- [Recorded information]:
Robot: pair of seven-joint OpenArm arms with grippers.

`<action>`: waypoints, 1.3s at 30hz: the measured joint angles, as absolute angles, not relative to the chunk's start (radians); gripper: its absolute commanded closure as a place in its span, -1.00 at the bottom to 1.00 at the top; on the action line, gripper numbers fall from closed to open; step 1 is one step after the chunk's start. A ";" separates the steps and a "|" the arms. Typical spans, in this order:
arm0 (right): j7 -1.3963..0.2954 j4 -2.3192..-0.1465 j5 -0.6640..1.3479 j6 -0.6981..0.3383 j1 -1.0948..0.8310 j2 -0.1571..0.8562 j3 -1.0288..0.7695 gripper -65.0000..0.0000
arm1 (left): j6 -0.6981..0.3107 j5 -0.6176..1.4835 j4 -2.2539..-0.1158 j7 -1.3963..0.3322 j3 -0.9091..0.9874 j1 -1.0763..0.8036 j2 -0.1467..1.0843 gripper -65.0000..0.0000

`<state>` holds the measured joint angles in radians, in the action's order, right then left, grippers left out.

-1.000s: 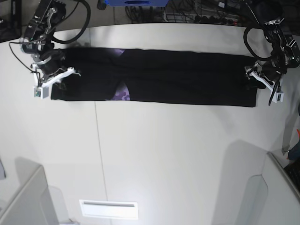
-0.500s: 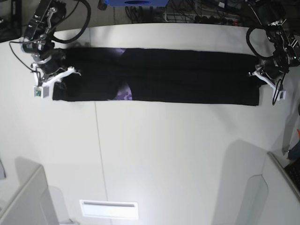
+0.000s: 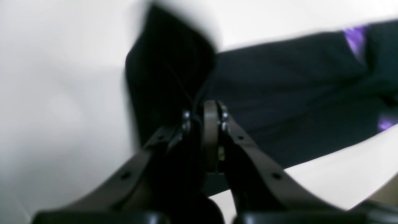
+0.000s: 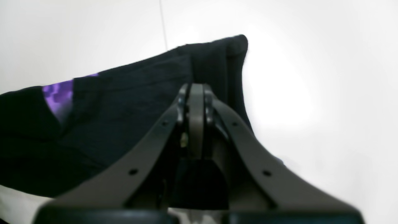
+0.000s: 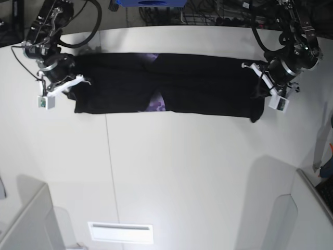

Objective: Fold the T-shirt properly
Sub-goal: 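Push the folded end further toward the right gripper with the left gripper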

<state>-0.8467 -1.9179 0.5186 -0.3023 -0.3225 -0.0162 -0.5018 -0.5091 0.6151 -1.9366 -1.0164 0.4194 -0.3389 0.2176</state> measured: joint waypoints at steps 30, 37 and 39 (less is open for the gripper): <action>-0.850 -1.917 0.521 -0.302 -0.322 -0.014 -0.506 1.00 | -0.265 0.614 -1.916 -1.006 0.049 -0.264 0.175 1.00; -0.849 -1.917 0.521 -0.302 -0.322 -0.014 -0.506 1.00 | -0.265 0.618 -1.916 -1.006 0.049 -0.264 0.175 1.00; -0.849 -1.917 0.521 -0.302 -0.322 -0.014 -0.506 1.00 | -0.265 0.619 -1.916 -1.006 0.049 -0.264 0.175 0.74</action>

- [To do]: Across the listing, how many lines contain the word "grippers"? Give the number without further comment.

- [Solution for this problem]: 2